An **ANOVA** is a statistical test that is used to determine whether or not there is a statistically significant difference between the means of three or more independent groups.

The hypotheses used in an ANOVA are as follows:

The null hypothesis (H_{0}): µ_{1} = µ_{2} = µ_{3 }= … = µ_{k }(the means are equal for each group)

The alternative hypothesis: (Ha): at least one of the means is different from the others

If the p-value from the ANOVA is less than the significance level, we can reject the null hypothesis and conclude that we have sufficient evidence to say that at least one of the means of the groups is different from the others.

However, this doesn’t tell us *which *groups are different from each other.

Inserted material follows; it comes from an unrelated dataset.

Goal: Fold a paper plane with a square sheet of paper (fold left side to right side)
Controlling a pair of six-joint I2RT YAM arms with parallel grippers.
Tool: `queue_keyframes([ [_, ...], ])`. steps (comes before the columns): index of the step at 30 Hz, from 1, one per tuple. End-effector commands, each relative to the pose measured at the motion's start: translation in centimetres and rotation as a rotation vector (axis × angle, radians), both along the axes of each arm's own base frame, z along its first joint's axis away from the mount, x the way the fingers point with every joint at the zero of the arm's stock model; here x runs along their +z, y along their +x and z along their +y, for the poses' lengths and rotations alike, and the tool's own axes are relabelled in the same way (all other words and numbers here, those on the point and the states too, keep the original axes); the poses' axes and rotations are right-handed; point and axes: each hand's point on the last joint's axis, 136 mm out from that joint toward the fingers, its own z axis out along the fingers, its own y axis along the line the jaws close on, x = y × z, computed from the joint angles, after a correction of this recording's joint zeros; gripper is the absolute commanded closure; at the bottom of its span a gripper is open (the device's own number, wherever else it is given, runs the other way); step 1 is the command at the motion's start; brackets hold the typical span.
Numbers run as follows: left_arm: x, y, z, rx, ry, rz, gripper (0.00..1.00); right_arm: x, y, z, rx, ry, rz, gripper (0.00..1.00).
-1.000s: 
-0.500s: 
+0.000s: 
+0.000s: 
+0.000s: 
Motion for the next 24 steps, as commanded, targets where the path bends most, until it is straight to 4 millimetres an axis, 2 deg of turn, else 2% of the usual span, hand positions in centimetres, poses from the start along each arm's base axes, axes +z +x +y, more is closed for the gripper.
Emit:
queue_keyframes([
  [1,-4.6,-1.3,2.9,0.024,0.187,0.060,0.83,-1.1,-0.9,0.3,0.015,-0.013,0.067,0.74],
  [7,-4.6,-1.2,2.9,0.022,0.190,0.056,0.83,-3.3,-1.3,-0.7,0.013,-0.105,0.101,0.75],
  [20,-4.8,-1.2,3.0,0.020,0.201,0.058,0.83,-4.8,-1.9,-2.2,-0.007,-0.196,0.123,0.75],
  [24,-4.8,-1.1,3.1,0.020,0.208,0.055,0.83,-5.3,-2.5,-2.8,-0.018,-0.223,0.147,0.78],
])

It simply tells us that not all of the group means are equal.

In order to find out exactly which groups are different from each other, we must conduct a **post hoc test **(also known as a multiple comparison test), which will allow us to explore the difference between multiple group means while also controlling for the family-wise error rate.

Technical Note:It’s important to note that we only need to conduct a post hoc test when the p-value for the ANOVA is statistically significant. If the p-value is not statistically significant, this indicates that the means for all of the groups are not different from each other, so there is no need to conduct a post hoc test to find out which groups are different from each other.

**The Family-Wise Error Rate**

As mentioned before, post hoc tests allow us to test for difference between multiple group means while also controlling for the **family-wise error rate**.

In a hypothesis test, there is always a type I error rate, which is defined by our significance level (alpha) and tells us the probability of rejecting a null hypothesis that is actually true. In other words, it’s the probability of getting a “false positive”, i.e. when we claim there is a statistically significant difference among groups, but there actually isn’t.

When we perform one hypothesis test, the type I error rate is equal to the significance level, which is commonly chosen to be 0.01, 0.05, or 0.10. However, when we conduct multiple hypothesis tests at once, the probability of getting a false positive increases.

For example, imagine that we roll a 20-sided dice. The probability that the dice lands on a “1” is just 5%. But if we roll two dice at once, the probability that one of the dice will land on a “1” increases to 9.75%. If we roll five dice at once, the probability increases to 22.6%.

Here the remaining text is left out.